La science a depuis longtemps prouvé que les comportements homosexuels existaient dans la société. Votre morale est inadaptée aux découvertes les plus récentes.

La science a permis de développer les OGM. On sait aujourd’hui que les plantes Bio sont meilleures pour la santé. L’Eglise défend le mariage Bio. Dans le contexte actuel, c’est une position d’avant-garde. Chacun sait que ce genre de position n’a jamais été facile à défendre. C’est pourtant la position de l’avenir.

L’homme n’est pas une machine. L’autorité de la science a des limites. Dans le domaine humain, la réflexion doit aller au-delà des statistiques et s’appuyer sur des raisonnements qui tiennent compte de la dimension humaine.

3) Le droit civil contre la loi naturelle

Les hommes politiques « ne font qu’accompagner la société, qui ne ferme plus les yeux sur la réalité de milliers de personnes qui ont longtemps vécu cachées. »

Vous dites que les politiques sont des suiveurs. Est-ce que sont les lobbies qui doivent donner la direction de la politique ? S’il en est ainsi, ce sont les lobbies les plus financés qui prendront le pouvoir en main. Nous avons besoin de guides qui prennent soin du bien commun.

Le droit civil est un droit fait par les hommes. N’importe quel homme peut défaire ce qu’un autre a fait. Le droit civil est donc impuissant pour protéger l’homme de la folie humaine. C’est à ce niveau que le droit divin est indispensable. Le droit divin constitue la meilleure garantie contre la folie humaine.

4) L’évolution contre la loi naturelle

Le bien et le mal évoluent : la loi naturelle aussi. D’accord il y a une loi naturelle, mais elle a changé.

Je suis contre le pessimisme et la dépression.

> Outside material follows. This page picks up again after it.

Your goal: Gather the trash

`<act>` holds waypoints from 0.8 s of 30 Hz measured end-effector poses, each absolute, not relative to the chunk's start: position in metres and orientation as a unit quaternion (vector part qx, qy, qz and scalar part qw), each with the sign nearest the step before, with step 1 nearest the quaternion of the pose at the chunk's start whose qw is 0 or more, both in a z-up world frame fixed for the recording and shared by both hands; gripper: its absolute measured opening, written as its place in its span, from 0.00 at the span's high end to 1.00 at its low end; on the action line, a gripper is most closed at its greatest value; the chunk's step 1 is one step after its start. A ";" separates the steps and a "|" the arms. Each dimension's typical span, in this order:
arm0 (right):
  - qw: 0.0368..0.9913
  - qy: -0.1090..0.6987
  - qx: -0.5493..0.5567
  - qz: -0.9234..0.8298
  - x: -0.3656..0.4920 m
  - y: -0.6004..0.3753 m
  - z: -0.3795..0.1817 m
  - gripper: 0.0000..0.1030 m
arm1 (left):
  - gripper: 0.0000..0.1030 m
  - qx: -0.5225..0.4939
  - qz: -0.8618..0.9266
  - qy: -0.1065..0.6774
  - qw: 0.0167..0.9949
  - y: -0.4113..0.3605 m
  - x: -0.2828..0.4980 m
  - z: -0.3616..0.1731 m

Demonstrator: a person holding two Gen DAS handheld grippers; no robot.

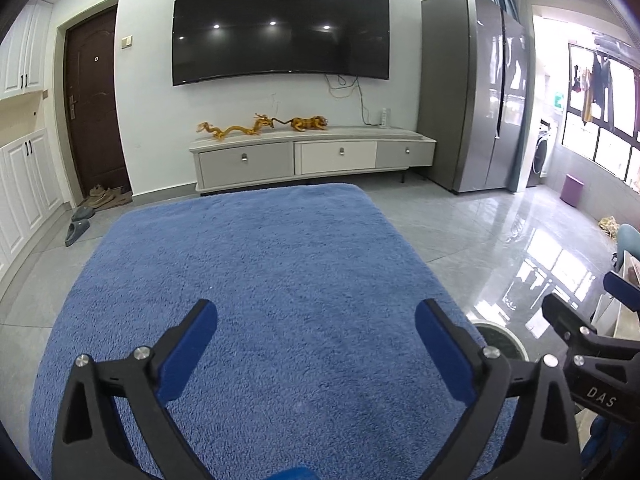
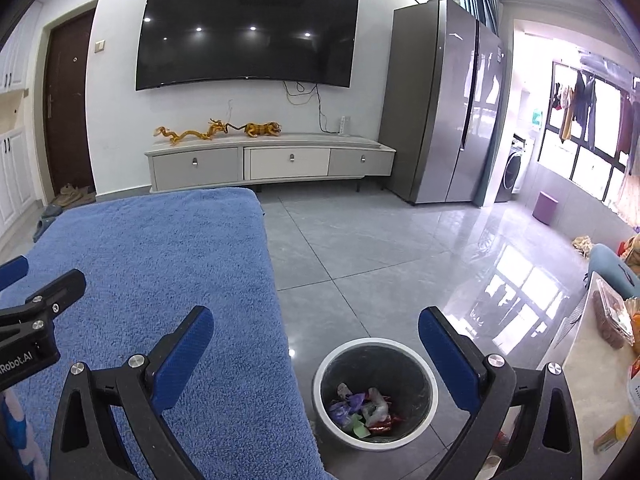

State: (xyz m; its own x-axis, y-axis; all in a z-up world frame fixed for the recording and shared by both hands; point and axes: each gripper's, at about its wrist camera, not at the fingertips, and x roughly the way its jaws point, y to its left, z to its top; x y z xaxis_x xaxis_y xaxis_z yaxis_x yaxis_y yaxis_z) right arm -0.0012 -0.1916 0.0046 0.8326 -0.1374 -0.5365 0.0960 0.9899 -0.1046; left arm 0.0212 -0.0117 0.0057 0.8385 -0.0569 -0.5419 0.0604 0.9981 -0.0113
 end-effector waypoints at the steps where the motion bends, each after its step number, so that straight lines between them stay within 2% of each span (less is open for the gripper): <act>1: 0.957 0.283 -0.036 -0.060 -0.002 -0.192 0.004 0.00 | 0.03 0.004 -0.029 0.282 0.959 -0.011 0.020 0.005; 24: 0.961 0.263 -0.015 -0.082 -0.012 -0.209 0.001 0.00 | 0.03 0.023 -0.009 0.284 0.959 -0.023 0.016 -0.011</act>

Si tout doit changer tout le temps, c’est que le présent est insupportable et déprimant. Pourquoi ne pas vouloir reconnaître les richesses de la loi naturelle intemporelle ?

La loi naturelle est fondée sur des évidences scientifiques. La réalité de la procréation ne changera jamais. Pour faire un enfant, il faut un ovule et un spermatozoïde. Il faut donc un homme et une femme.

Le mariage au service de l’enfant

1) L’égalitarisme

Ce projet de loi crée l’égalité entre les couples homosexuels et hétérosexuels. Vous êtes contre l’égalité ?

C’est vous qui êtes contre l’égalité. En chassant l’un des sexes du couple marié, vous favorisez l’exclusion et la discrimination. Je suis pour l’égale représentation homme-femme dans le mariage.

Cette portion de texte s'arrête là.